WORK TASK: Both the line below containing "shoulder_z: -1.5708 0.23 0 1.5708" and the line containing "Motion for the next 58", along with every line between them, should be repeated exactly; no other line belongs in the answer.

ENTRIES SUPPLIED:

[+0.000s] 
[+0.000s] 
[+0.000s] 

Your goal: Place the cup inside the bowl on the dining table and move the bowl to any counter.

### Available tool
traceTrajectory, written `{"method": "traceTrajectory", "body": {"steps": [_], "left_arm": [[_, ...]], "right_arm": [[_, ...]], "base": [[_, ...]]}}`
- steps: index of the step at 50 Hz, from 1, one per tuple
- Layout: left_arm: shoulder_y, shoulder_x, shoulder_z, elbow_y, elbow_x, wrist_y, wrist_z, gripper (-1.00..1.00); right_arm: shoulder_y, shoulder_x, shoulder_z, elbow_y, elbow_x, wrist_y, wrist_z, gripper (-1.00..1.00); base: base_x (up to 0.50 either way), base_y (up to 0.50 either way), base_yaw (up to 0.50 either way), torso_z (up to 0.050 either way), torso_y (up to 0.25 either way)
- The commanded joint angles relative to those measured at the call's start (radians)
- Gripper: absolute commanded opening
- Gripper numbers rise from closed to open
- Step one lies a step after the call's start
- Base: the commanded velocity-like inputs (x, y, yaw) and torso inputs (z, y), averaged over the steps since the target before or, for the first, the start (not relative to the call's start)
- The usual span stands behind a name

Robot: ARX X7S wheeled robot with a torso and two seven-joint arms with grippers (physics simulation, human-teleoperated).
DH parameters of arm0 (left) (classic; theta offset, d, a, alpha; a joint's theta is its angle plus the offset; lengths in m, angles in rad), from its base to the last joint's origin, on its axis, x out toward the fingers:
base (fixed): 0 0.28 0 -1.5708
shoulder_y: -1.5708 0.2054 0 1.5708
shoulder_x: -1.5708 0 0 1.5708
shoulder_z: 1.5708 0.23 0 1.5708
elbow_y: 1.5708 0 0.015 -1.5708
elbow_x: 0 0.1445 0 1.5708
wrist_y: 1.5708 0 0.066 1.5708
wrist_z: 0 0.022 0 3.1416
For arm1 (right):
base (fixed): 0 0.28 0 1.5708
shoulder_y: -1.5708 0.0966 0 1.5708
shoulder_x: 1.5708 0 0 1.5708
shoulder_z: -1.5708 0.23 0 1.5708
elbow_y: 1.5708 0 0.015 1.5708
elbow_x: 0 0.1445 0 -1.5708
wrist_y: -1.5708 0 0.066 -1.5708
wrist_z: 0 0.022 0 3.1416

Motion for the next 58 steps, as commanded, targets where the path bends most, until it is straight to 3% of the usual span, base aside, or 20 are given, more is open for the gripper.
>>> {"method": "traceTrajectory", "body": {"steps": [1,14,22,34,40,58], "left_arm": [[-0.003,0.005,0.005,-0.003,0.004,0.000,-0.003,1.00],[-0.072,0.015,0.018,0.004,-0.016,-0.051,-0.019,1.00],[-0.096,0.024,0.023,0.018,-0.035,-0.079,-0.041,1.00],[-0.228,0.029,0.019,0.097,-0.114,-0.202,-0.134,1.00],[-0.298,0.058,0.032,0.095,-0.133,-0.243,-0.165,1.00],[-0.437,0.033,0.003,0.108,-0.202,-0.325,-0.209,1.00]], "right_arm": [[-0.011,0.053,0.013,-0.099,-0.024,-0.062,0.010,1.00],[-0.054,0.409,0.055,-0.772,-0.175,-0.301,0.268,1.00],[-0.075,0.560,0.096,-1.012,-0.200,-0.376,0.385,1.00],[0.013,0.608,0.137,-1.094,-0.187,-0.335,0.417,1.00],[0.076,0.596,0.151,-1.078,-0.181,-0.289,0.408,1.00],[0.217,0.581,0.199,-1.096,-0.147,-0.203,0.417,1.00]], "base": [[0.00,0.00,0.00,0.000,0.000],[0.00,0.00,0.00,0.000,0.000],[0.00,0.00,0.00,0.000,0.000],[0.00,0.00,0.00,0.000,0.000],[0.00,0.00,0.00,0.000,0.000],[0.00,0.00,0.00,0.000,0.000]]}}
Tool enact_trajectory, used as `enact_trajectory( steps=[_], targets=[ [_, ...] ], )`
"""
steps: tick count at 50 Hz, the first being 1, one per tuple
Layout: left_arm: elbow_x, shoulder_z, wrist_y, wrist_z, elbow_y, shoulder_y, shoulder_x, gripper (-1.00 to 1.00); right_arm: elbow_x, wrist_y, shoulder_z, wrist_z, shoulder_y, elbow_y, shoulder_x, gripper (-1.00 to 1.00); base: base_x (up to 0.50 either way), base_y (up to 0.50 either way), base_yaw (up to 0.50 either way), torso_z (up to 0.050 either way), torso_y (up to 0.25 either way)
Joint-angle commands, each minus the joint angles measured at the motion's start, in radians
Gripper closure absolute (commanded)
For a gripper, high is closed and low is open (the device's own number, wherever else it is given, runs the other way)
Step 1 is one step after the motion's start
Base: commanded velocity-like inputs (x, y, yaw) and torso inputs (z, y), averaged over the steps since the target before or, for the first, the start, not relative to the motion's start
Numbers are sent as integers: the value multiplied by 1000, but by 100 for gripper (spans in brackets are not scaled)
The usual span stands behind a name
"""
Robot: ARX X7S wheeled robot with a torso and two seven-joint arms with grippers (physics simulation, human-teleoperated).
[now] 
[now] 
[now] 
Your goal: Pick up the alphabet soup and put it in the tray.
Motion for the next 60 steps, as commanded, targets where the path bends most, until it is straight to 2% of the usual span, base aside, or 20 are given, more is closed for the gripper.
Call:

SOLUTION TO THIS PROBLEM:
shoulder_z: -1.5708 0.23 0 1.5708
elbow_y: 1.5708 0 0.015 1.5708
elbow_x: 0 0.1445 0 -1.5708
wrist_y: -1.5708 0 0.066 -1.5708
wrist_z: 0 0.022 0 3.1416

Motion for the next 58 steps, as commanded, targets where the path bends most, until it is straight to 3% of the usual span, base aside, or 20 are given, more is open for the gripper.

This exercise requires no further answer.